=== Material for this exercise ===

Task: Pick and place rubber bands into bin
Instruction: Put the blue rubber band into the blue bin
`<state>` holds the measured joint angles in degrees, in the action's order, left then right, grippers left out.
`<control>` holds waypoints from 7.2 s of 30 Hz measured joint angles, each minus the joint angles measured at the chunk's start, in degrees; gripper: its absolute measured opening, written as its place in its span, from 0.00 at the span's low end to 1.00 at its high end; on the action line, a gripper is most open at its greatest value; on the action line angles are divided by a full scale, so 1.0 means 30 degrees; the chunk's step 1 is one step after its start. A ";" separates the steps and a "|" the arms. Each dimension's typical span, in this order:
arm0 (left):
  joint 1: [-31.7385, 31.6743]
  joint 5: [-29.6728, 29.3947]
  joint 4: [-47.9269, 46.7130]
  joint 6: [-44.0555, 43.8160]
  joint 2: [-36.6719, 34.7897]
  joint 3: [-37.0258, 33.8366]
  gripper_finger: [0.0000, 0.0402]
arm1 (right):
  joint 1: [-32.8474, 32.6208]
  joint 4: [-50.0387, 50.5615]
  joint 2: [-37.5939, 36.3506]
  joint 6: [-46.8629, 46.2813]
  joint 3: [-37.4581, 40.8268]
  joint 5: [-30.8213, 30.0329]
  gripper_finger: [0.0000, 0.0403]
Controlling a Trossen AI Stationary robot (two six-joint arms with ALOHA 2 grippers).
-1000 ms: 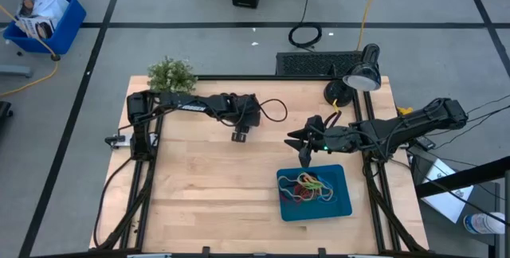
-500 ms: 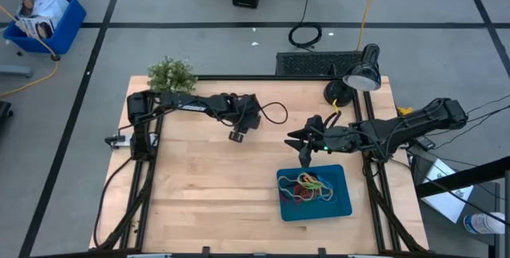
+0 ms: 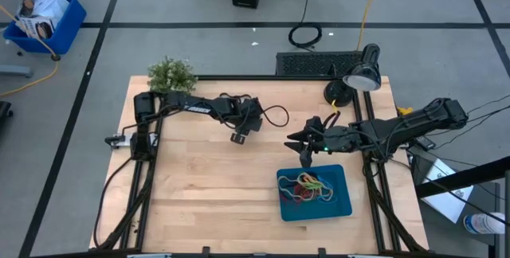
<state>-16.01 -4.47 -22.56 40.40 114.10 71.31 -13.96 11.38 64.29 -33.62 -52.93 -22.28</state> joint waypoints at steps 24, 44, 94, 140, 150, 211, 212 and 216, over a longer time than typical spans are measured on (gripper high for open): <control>-0.0657 0.1982 -0.1830 -0.2229 0.0073 -0.0036 0.18 | -0.0007 -0.0147 0.0000 -0.0052 -0.0006 0.0041 0.32; -0.0153 0.1107 -0.2854 -0.6286 -0.1140 -0.0244 0.02 | -0.0007 -0.0131 0.0000 -0.0052 -0.0007 0.0098 0.32; 0.8633 0.2455 0.5624 -1.7928 -1.0783 -0.0066 0.01 | -0.1137 -1.2989 0.5019 0.9914 -0.0015 0.1973 0.73; 0.8596 0.2455 0.6585 -1.7019 -1.0797 -0.0066 0.09 | -0.0845 -1.7726 0.7082 0.9092 0.0000 0.1885 0.01; 0.8596 0.1905 0.6607 -1.7030 -1.0797 -0.0066 0.05 | -0.0874 -1.7711 0.7082 0.8967 0.0000 0.1885 0.00; 0.4881 0.2643 -0.0730 -1.5016 -1.1453 -0.0058 0.43 | -0.4634 0.7723 0.4714 -1.0565 0.0000 0.7908 0.28; 0.4873 0.2467 -0.0740 -1.5099 -1.1453 -0.0058 0.43 | -0.4634 0.7723 0.4714 -1.0573 0.0000 0.7910 0.31; 0.4881 0.1789 -0.0735 -1.5149 -1.1453 -0.0058 0.43 | -0.4634 0.7723 0.4714 -1.0565 0.0000 0.7950 0.40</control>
<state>-1.37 0.90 -24.77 -5.04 79.75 71.13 -27.86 34.54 78.43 -65.32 -52.93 1.57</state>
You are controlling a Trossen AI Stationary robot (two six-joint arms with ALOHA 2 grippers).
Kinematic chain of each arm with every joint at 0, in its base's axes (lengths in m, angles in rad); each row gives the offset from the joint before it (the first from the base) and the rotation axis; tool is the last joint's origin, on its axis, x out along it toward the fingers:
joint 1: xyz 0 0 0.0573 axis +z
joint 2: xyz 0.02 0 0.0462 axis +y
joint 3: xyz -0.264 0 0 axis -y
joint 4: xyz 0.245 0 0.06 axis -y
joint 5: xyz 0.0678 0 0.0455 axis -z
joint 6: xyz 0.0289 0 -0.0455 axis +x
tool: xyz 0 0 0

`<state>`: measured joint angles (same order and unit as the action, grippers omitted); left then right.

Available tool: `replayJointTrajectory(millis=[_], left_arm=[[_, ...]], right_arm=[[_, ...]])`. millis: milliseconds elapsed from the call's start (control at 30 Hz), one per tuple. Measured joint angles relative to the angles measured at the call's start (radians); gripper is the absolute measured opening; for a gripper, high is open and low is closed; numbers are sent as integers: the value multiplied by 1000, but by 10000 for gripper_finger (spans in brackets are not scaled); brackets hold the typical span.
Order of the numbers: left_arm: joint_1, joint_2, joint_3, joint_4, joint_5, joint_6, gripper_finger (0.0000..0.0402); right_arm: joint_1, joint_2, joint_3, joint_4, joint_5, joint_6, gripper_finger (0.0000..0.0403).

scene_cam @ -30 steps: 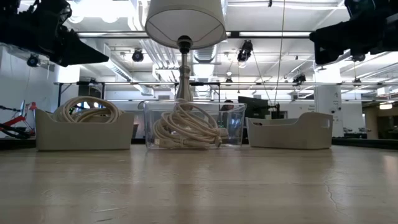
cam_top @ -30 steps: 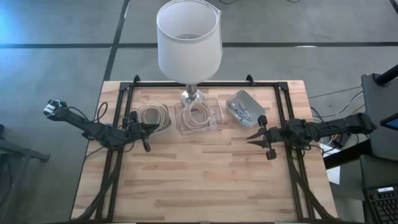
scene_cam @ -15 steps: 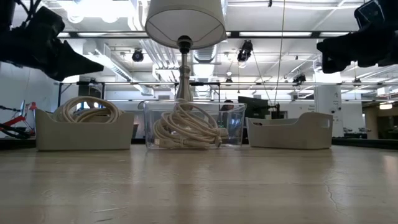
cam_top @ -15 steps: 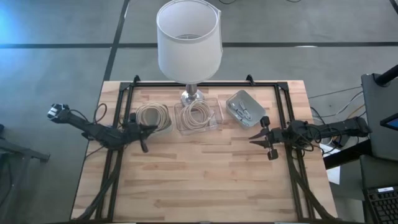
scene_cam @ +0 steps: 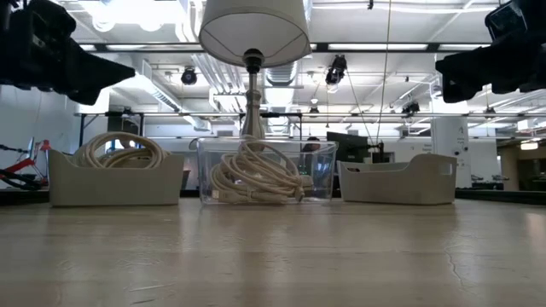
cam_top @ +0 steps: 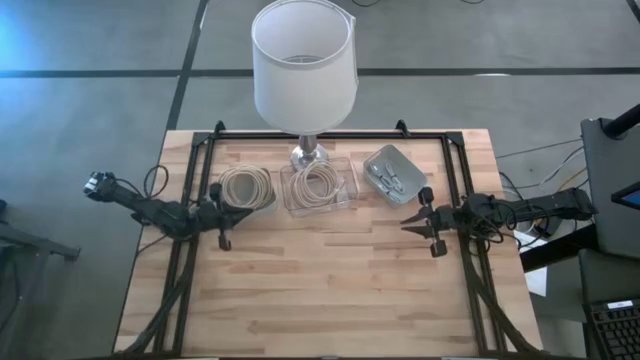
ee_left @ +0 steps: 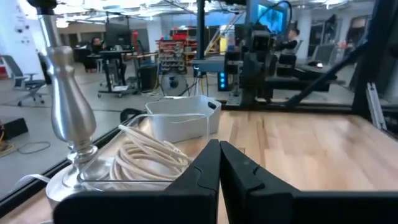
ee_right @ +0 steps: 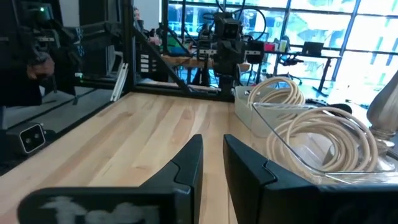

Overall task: Pick & Place USB Port
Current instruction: Return to Home Position

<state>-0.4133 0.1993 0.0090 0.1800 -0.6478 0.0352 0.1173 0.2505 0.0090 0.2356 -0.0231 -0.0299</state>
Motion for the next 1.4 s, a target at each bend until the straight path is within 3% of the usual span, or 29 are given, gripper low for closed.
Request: replayJointTrajectory(millis=[200, 400, 667, 833, 1400], left_arm=[[0, -4, 0, -92, 12, 18, 3], [1, -4, -1, -108, 170, 77, 3], [1, -5, -2, -111, 218, 122, 4], [0, 5, -2, -121, 221, 34, 8], [0, 20, -3, -126, 219, 25, 12]], right_arm=[[0, 0, 0, 0, 0, 3, 56], [0, 0, 0, 0, 0, 2, 56], [0, 1, 0, 0, 0, 4, 56], [0, 1, 0, 0, 0, 4, 57], [0, 1, 0, 0, -1, 4, 57]])
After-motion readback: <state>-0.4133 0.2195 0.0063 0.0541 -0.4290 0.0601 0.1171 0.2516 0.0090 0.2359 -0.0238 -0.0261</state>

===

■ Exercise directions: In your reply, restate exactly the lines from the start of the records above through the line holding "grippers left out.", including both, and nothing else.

■ Your solution:
Task: Pick and place rubber bands into bin
Instruction: Put the blue rubber band into the blue bin
`<state>` holds the measured joint angles in degrees, in the action's order, left then right, grippers left out.

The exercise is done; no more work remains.